◆ **WHAT IS NEEDED**:
Exact copies of the lines below, from the one with "Requests to find" up to and including the one with "Labels on motion", are what this calls for; leave out pictures.

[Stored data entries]
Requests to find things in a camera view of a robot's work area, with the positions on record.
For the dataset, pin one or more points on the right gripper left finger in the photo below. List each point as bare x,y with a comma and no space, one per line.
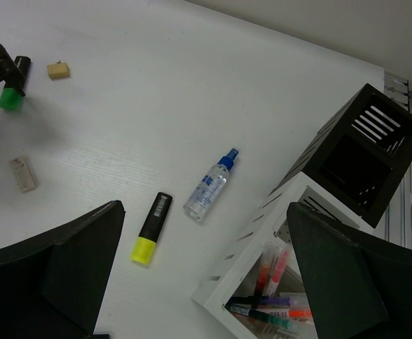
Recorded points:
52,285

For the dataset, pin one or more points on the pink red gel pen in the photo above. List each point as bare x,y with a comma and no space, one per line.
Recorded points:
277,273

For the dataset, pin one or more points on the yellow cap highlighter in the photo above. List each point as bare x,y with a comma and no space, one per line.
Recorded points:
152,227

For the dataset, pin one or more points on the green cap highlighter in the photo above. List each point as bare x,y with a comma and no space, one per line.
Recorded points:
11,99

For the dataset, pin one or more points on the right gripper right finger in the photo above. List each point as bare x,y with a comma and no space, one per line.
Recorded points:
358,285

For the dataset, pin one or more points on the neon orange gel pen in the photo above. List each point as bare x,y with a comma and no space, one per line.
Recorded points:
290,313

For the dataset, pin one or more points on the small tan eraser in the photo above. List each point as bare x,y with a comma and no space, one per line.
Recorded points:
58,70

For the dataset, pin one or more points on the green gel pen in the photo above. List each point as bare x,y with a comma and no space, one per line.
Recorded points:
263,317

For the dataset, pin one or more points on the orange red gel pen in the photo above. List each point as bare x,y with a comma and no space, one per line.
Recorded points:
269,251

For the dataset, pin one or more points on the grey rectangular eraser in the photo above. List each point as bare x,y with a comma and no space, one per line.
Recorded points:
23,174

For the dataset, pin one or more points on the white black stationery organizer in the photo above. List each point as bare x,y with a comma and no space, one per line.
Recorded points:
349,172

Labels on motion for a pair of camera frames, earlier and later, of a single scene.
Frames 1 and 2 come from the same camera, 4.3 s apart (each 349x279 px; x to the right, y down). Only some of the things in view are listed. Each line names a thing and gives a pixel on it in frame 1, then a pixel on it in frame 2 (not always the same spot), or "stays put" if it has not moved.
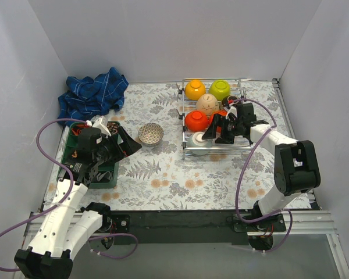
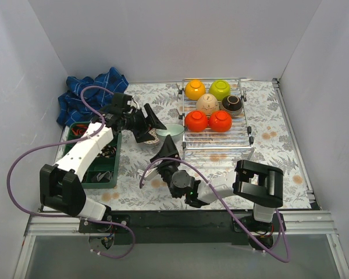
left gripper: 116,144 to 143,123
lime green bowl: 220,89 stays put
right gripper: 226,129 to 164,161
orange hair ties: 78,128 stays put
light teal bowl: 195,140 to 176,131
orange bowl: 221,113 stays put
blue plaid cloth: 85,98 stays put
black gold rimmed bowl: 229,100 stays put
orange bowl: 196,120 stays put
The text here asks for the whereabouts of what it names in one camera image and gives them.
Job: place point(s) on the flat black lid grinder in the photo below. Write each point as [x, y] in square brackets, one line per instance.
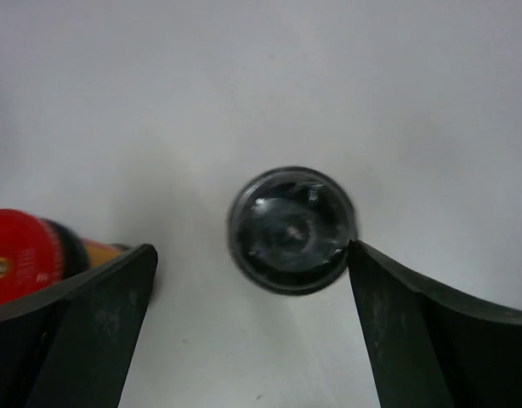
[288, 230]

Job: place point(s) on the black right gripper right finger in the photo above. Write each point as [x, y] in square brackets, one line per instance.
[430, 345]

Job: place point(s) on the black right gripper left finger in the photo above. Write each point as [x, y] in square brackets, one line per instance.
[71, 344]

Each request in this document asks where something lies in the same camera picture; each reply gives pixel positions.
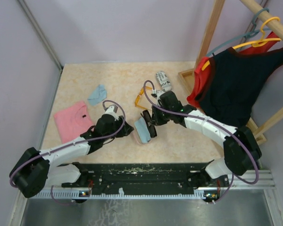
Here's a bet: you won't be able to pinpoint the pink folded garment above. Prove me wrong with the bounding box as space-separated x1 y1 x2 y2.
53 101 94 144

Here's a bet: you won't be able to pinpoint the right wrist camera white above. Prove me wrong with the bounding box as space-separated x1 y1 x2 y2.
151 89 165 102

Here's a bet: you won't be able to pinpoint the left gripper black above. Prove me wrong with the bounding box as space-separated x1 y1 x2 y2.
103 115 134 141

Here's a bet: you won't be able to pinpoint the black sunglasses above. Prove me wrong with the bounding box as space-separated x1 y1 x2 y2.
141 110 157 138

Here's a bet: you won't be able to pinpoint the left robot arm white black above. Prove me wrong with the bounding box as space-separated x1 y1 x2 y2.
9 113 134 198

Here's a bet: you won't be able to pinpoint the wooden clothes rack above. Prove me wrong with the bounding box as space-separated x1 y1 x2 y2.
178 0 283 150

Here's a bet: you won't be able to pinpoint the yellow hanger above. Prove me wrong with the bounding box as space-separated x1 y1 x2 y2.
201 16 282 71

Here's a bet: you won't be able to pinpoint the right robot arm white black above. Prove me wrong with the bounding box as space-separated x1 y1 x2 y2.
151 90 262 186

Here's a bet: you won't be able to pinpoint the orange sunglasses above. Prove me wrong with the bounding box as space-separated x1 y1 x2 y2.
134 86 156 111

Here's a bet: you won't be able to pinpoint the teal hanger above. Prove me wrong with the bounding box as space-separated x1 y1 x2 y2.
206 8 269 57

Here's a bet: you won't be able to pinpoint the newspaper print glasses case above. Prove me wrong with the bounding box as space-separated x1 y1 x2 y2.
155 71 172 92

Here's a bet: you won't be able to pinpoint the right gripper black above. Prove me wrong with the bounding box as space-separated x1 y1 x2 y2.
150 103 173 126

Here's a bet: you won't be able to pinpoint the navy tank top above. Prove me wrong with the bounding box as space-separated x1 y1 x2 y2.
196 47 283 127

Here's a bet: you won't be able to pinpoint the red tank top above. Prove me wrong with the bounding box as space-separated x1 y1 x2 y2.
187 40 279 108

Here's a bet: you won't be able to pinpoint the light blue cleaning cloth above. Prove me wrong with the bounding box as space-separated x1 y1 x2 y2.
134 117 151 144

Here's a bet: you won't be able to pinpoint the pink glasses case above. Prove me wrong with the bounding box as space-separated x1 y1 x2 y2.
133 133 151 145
---
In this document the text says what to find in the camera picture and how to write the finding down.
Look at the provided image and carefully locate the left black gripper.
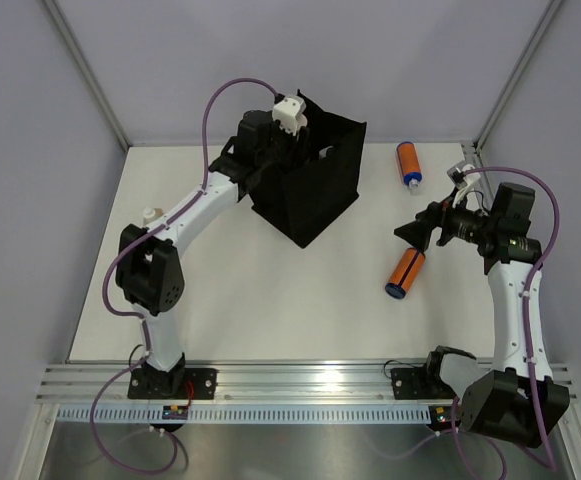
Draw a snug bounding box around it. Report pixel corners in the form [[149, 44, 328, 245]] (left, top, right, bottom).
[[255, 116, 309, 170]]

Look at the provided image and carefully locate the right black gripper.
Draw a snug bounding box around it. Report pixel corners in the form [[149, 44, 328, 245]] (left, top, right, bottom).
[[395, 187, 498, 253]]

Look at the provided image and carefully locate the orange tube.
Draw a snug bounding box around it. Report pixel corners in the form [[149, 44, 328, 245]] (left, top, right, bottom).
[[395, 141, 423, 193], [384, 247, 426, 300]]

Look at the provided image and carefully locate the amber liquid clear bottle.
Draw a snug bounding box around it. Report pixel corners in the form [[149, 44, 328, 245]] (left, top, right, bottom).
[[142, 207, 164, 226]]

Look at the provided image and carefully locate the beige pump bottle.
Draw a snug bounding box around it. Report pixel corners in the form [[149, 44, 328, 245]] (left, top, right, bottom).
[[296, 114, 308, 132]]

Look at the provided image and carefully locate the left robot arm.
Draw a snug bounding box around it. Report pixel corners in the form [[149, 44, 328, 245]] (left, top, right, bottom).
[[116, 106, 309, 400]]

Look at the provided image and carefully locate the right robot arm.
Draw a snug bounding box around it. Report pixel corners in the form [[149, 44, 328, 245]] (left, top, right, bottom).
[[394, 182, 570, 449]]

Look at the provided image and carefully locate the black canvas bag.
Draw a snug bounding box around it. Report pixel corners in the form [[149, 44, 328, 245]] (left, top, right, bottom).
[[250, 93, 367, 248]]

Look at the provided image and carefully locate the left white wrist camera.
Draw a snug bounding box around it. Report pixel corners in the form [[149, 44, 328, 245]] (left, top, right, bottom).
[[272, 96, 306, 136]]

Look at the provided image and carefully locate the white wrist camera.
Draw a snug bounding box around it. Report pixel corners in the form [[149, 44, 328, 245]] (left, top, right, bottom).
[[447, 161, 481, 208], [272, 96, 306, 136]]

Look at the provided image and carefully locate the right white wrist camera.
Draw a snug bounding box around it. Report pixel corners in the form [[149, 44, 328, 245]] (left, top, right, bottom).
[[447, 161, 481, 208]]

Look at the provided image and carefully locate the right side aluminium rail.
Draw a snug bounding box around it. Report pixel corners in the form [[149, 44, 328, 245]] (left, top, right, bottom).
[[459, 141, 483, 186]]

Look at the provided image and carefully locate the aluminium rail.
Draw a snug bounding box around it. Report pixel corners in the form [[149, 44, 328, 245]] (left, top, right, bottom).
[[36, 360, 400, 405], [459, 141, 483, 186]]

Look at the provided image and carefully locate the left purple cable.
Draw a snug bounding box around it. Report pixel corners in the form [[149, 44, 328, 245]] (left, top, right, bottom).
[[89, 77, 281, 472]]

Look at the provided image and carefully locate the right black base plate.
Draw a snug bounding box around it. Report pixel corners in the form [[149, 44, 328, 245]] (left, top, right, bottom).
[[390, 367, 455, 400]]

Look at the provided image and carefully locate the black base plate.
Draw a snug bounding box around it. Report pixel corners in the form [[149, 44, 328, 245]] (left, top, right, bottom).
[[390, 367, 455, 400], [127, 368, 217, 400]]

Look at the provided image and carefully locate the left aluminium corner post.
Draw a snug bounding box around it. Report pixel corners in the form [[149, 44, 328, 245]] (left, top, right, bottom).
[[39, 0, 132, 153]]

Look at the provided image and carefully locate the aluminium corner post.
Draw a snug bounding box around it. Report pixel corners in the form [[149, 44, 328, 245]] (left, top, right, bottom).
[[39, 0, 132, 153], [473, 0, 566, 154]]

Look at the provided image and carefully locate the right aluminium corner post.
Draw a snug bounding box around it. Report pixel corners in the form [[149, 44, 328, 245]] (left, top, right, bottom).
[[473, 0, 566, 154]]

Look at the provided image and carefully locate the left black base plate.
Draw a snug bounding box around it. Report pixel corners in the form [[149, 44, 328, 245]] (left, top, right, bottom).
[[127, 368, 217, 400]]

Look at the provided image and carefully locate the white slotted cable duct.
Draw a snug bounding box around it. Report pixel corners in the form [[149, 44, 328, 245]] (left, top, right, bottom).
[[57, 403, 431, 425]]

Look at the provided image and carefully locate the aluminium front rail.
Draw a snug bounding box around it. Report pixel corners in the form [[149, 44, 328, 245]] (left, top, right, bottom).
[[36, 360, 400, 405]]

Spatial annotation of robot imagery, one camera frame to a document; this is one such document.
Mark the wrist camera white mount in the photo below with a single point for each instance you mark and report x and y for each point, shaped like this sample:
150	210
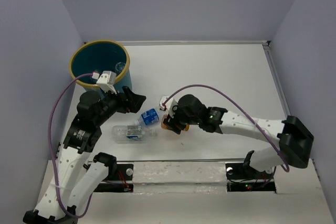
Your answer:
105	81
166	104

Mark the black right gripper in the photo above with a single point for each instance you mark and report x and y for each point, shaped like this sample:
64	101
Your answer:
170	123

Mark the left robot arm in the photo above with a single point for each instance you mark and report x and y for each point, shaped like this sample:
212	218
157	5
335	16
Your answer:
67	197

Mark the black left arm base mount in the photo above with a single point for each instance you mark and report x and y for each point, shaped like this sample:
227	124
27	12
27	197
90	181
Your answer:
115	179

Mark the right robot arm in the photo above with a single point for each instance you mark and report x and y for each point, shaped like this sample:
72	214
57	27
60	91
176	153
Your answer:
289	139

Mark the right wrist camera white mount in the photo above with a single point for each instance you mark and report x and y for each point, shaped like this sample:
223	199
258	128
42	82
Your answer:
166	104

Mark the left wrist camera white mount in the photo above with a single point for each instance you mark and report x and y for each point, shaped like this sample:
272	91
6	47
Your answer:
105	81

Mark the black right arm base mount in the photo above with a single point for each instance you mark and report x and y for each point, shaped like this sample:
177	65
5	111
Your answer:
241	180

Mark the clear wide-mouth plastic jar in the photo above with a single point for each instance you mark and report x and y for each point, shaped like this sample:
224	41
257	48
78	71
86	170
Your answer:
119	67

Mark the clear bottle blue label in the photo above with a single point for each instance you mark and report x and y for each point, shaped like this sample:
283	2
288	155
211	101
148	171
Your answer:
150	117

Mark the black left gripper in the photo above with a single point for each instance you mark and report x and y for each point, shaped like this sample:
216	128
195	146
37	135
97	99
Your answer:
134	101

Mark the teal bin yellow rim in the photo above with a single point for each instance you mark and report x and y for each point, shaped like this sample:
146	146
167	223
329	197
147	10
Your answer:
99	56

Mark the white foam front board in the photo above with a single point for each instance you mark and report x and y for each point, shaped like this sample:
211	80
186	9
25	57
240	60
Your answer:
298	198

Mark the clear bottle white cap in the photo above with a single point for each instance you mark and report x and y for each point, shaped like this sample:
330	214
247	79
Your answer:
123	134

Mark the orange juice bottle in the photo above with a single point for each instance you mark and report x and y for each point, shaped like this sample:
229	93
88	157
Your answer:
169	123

◆ **EXERCISE RESULT**:
Requests to find things in a camera view of a robot's work area, with the positions on record.
For the dataset, pin one or more points on the right gripper left finger in the photo below. List each point as bare x,y with a comma and no space, one per line.
Recorded points:
52,285

For the dataset, pin one or more points on the pink red gel pen in the photo above. List each point as bare x,y with a comma and no space, one per line.
Recorded points:
277,273

For the dataset, pin one or more points on the yellow cap highlighter in the photo above. List each point as bare x,y with a comma and no space, one per line.
Recorded points:
152,227

For the dataset, pin one or more points on the green cap highlighter in the photo above. List each point as bare x,y with a comma and no space, one per line.
Recorded points:
11,99

For the dataset, pin one or more points on the right gripper right finger in the photo above. List each point as bare x,y with a comma and no space, one per line.
Recorded points:
358,285

For the dataset, pin one or more points on the neon orange gel pen in the photo above. List each point as bare x,y with a comma and no space, one per line.
Recorded points:
290,313

For the dataset, pin one or more points on the small tan eraser in the photo above. List each point as bare x,y with a comma and no space, one per line.
Recorded points:
58,70

For the dataset, pin one or more points on the green gel pen in the photo above. List each point as bare x,y with a comma and no space, one per line.
Recorded points:
263,317

For the dataset, pin one or more points on the orange red gel pen in the photo above. List each point as bare x,y with a comma and no space, one per line.
Recorded points:
269,251

For the dataset, pin one or more points on the grey rectangular eraser in the photo above. List each point as bare x,y with a comma and no space, one per line.
Recorded points:
23,174

For the dataset, pin one or more points on the white black stationery organizer in the photo above. List each point as bare x,y with a comma and no space, one per line.
Recorded points:
349,172

Labels on motion for a pair of camera frames, earlier and later, of a single scene.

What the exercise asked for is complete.